Regen verzieht sich rechtzeitig. Besucher schlemmen und sitzen gemütlich bei Lampionlicht zusammen.

Nagold - Wer nicht dabei war, hat dieses Wunder verpasst: Wetterbericht, Regenradar, Satelliten-Fotos – alles zeigte eindeutig Dauerregen an; gerade rechtzeitig zur Nagolder Markttafel. Doch tatsächlich kamen hier nur wenig mehr als ein paar Tropfen runter.

Und als es dunkel und richtig gemütlich wurde – auch Dank der 750 aufgehängten Lampions und wohl noch mal sovielen Kerzen – da war gar nichts mehr zu sehen vom Regen. Eine trotz des Wetterumschwungs erstaunlich laue – und eben trockene – Sommernacht war es; zumindest bis zum Ende der Markttafel um kurz nach 23 Uhr. Dann kam, pünktlich zum offiziellen Veranstaltungsende, doch noch, der große Regen. Aber bis dahin war es unendlich romantisch. Und natürlich unendlich lecker. Und Dank der in diesem Jahr anwesenden Musik auch sehr stimmungsvoll. Sogar getanzt wurde ab und an auf der Nagolder Marktstraße.

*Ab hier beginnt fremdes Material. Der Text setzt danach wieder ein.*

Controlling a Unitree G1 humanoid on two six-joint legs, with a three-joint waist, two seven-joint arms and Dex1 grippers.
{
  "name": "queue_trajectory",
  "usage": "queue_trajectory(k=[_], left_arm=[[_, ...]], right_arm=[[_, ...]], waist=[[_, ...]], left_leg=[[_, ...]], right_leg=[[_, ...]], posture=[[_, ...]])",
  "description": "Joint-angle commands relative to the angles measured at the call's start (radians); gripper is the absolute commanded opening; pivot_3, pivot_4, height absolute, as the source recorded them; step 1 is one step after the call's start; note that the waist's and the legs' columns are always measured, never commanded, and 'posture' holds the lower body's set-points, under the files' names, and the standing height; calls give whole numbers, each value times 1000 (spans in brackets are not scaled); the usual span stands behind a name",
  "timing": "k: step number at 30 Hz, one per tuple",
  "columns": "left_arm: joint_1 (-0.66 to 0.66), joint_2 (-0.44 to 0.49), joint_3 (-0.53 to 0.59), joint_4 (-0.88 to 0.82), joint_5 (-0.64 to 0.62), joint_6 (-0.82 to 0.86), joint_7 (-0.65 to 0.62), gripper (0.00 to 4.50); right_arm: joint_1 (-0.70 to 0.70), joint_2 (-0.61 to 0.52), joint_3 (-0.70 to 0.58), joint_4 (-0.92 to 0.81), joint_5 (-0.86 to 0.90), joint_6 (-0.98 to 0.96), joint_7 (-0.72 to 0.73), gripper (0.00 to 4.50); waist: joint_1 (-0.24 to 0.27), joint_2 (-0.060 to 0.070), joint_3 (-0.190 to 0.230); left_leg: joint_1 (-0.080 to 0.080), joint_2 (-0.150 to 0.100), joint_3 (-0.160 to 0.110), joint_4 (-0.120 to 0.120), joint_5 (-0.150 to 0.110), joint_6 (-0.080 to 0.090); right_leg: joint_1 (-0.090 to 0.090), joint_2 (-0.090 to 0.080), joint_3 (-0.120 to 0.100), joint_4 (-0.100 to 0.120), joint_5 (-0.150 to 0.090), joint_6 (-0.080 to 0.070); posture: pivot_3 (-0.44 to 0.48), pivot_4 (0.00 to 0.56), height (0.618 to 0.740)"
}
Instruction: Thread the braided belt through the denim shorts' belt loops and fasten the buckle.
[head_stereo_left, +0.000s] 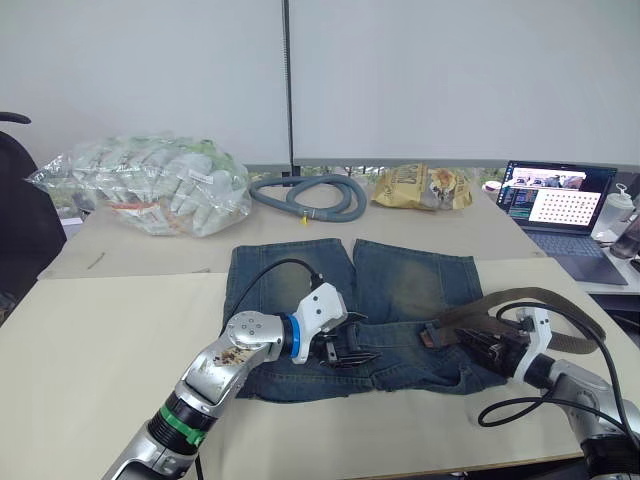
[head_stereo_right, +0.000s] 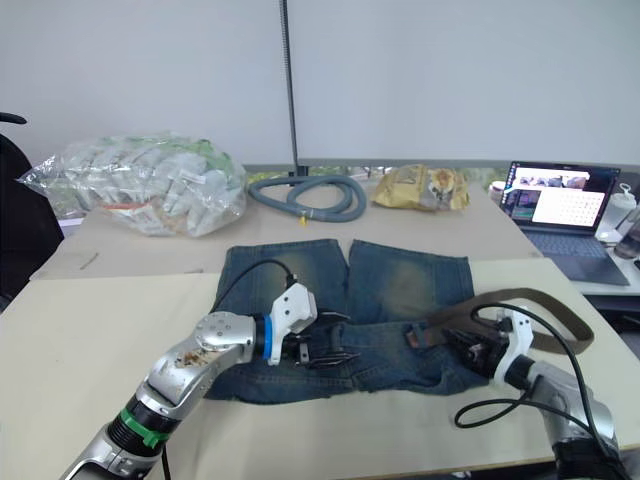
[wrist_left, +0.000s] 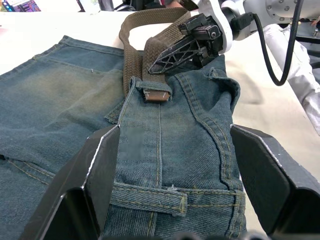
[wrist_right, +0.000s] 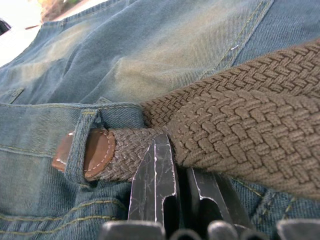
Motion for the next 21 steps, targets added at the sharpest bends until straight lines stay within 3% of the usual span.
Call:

Aber, zugegeben, anfangs sah es wahrlich nicht nach einer wirklich gelungenen Veranstaltung aus. Um 19 Uhr sollte es losgehen, ab 18.30 Uhr wurde aus der Markttafel nach mediterranem Vorbild eher das "große Nagolder Tische-Rücken": Auf der Flucht vor dem leicht einsetzenden Nieselregen wurden die festlich und so hübsch gedeckten Tische unter Markisen und Arkaden in Sicherheit und ins Trockene gebracht. Sieger des Rennens: Sicher die Firma Schaible, die ihre gebuchten Tische samt Mitarbeiter als erstes unter das Vordach der eigenen Firmenzentrale in der Turmstraße umsetzte – und die weitere Veranstaltung von dort aus verfolgte.

Viele folgten diesem Beispiel. Wer konnte – wie etwa Familie Drissner vom Modehaus Reichert – spannte große Sonnenschirme auf oder – wie der veranstaltende City-Verein selbst an seinen Tischen – baute eilig Pavillons als Regenschutz auf. Aber dem Regen weichen – auf die Idee kam irgendwie keiner der anwesenden Nagolder. "Das ist schon irgendwie hier ein trotziges Völkchen", lachte und freute sich "Oberblockwartin" Angela Nisch, die als Geschäftsführerin des City-Vereins noch am Donnerstag die Entscheidung mit getroffen hatte, die Nagolder Markttafel unter allen Umständen durchzuziehen. Denn "einen B-Plan haben wir nicht".

"Blockwartin" übrigens deshalb, weil die 104, ursprünglich in ordentlicher Reihe aufgestellten Bierzeltgarnituren mit je acht Plätzen in insgesamt sechs "Blöcke" aufgeteilt wurden, über die je ein "Blockwart" zu wachen hatte. Denn Fluchtgasse, exakt zugeordnete Reservierungen – ohne zumindest etwas "Ordnung" geht so ein Event bei uns eben nicht. Und auch, falls es irgendwelche "Ausfälle" gegeben hätte – auch dafür gab es "Szenarien", wie darauf zu reagieren sein würde. Aber die wurden an diesem Abend nicht gebraucht. Mit einsetzender Dämmerung hatten die trotzigen Nagolder die dicken Regenwolken zumindest für den Augenblick einfach weggefeiert. Und es wurde zum Heulen schön und gemütlich in der eindrucksvoll illuminierten Flaniermeile der Stadt.

Dazu trugen sicher auch die Musiker bei, die nach einer entsprechenden Anregung vom letzten Jahr in diesem Jahr im Wechsel auf drei improvisierten Straßenbühnen ihre Klänge zum Besten gaben. Mal jazzig mit dem Saxophon, mal unendlich romantisch mit Folk-Musik aus aller Welt vom Gitarren- und Gesangs-Trio, mal heißblütig mit lateinamerikanischen Klängen und der eindrucksvoll kratzig-rauchigen Stimme des Franzosen Marc Delpy – stilecht im hellem Leinenanzug und mit Panama-Hut. "So etwas wie das hier habe ich noch nie erlebt", sagt dieser etwas atemlos zwischen zwei Auftritten und mit ehrlicher Hochachtung vor seinem Nagolder Publikum. "Eine ganze Stadt feiert gemeinsam sich und das Leben – es ist einfach herrlich!" Recht hat Herr Delpy.